Task
What you return must be an exact copy of the lines in the listing below between the line holding "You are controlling" and the line holding "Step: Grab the", inclusive, and nothing more.

++++ Data excerpt ++++

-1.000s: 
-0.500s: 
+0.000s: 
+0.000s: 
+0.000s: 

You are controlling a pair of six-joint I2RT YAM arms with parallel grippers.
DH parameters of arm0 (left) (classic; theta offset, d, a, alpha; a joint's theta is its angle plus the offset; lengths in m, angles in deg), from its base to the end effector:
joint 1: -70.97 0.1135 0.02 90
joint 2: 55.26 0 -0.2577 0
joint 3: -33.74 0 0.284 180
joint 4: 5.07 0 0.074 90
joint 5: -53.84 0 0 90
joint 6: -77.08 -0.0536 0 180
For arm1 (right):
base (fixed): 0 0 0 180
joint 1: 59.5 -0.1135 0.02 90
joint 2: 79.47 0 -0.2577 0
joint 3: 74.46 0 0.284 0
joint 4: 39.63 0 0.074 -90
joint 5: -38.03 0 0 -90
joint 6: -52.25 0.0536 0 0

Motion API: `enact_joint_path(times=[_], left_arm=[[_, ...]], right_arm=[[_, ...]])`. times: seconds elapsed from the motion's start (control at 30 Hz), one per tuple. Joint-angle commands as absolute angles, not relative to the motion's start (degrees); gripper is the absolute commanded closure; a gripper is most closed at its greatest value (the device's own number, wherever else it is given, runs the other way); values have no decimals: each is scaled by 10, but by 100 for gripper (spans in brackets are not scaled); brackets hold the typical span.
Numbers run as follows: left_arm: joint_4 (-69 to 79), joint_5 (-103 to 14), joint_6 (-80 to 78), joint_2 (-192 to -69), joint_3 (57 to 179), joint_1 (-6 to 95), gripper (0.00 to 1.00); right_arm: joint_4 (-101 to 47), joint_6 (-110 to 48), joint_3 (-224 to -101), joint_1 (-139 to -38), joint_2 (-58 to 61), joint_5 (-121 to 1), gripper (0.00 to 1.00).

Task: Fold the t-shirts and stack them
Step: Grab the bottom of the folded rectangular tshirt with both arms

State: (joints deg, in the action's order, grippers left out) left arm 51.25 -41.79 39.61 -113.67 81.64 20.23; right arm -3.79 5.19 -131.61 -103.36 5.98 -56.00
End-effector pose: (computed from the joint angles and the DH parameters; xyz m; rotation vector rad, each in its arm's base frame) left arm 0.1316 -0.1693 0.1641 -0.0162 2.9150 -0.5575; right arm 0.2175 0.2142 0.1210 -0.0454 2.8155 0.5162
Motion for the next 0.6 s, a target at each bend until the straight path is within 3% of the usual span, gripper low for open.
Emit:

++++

Response below
You are controlling a pair of six-joint I2RT YAM arms with parallel grippers.
DH parameters of arm0 (left) (classic; theta offset, d, a, alpha; a joint's theta is its angle plus the offset; lengths in m, angles in deg), from its base to the end effector:
joint 1: -70.97 0.1135 0.02 90
joint 2: 55.26 0 -0.2577 0
joint 3: -33.74 0 0.284 180
joint 4: 5.07 0 0.074 90
joint 5: -53.84 0 0 90
joint 6: -77.08 -0.0536 0 180
For arm1 (right):
base (fixed): 0 0 0 180
joint 1: 59.5 -0.1135 0.02 90
joint 2: 79.47 0 -0.2577 0
joint 3: 74.46 0 0.284 0
joint 4: 39.63 0 0.074 -90
joint 5: -38.03 0 0 -90
joint 6: -52.25 0.0536 0 0

Motion API: `enact_joint_path(times=[_], left_arm=[[_, ...]], right_arm=[[_, ...]])`. times: seconds elapsed from the motion's start (control at 30 Hz), one per tuple. Joint-angle commands as absolute angles, not relative to the motion's start (degrees); gripper is the absolute commanded closure; a gripper is most closed at its greatest value (the device's own number, wherever else it is given, runs the other way); values have no decimals: each is scaled by 10, but by 100 for gripper (spans in brackets are not scaled); brackets hold the typical span.
Numbers run as follows: left_arm: joint_4 (-69 to 79), joint_5 (-103 to 14), joint_6 (-80 to 78), joint_2 (-192 to -69), joint_3 (57 to 179), joint_1 (-6 to 95), gripper (0.00 to 1.00); right_arm: joint_4 (-101 to 47), joint_6 (-110 to 48), joint_3 (-224 to -101), joint_1 (-139 to -38), joint_2 (-58 to 61), joint_5 (-121 to 1), gripper (0.00 to 1.00).

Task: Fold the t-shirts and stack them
Step: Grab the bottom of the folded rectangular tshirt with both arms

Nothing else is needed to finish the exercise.